* _Problem to work on_
Pull out every line in the data that has the string "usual" in it.

* _Source data_
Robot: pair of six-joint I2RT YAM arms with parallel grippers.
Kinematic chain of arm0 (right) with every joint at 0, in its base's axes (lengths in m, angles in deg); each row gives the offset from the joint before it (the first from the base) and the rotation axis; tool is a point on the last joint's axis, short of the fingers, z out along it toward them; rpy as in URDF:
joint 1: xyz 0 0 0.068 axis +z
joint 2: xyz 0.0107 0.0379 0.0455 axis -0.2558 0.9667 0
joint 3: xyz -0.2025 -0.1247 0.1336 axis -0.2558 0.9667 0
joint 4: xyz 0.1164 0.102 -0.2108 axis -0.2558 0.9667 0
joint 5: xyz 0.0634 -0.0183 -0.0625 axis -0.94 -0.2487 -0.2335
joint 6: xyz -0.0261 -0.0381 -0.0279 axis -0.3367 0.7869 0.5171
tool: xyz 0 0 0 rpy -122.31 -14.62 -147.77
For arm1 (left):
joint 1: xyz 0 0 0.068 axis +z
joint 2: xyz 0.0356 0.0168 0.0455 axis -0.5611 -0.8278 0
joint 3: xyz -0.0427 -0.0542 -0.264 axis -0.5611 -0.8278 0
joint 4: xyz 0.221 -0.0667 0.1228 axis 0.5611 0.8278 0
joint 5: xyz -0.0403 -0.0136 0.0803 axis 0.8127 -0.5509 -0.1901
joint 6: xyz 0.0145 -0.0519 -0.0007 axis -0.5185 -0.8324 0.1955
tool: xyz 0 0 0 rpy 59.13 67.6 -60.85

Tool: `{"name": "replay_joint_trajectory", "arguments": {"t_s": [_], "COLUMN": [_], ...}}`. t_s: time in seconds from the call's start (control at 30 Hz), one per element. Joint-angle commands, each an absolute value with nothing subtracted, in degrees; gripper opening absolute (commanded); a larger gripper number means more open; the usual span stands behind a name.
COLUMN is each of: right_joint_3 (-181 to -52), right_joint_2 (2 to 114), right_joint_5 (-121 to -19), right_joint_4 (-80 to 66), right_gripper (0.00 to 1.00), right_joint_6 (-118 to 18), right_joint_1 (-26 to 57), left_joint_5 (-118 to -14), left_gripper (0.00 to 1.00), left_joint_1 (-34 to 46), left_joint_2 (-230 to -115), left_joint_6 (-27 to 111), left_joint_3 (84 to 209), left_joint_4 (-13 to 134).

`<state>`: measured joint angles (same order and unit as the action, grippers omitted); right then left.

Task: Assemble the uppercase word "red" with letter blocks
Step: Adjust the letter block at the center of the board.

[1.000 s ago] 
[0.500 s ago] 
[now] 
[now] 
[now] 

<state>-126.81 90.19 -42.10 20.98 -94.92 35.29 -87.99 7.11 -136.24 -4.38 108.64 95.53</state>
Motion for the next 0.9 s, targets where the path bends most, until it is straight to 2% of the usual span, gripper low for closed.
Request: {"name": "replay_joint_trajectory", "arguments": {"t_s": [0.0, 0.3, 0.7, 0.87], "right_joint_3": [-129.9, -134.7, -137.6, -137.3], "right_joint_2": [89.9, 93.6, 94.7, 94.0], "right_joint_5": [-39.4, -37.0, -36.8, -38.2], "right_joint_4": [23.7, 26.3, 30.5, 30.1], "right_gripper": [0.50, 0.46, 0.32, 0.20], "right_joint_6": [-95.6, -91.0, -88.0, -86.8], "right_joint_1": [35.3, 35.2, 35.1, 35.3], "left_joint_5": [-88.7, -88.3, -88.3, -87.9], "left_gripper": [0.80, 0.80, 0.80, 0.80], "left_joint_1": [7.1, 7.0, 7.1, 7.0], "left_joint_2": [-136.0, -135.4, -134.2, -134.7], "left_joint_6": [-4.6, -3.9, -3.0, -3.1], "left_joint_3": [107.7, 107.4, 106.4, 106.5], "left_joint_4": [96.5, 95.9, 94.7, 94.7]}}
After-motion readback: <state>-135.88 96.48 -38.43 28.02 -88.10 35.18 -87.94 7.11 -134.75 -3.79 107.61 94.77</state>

* _Written answer_
Tool: `{"name": "replay_joint_trajectory", "arguments": {"t_s": [_], "COLUMN": [_], ...}}`. t_s: time in seconds from the call's start (control at 30 Hz), one per element. Joint-angle commands, each an absolute value with nothing subtracted, in degrees; gripper opening absolute (commanded); a larger gripper number means more open; the usual span stands behind a name.
Motion for the next 0.9 s, targets where the path bends most, until it is straight to 2% of the usual span, gripper low for closed.

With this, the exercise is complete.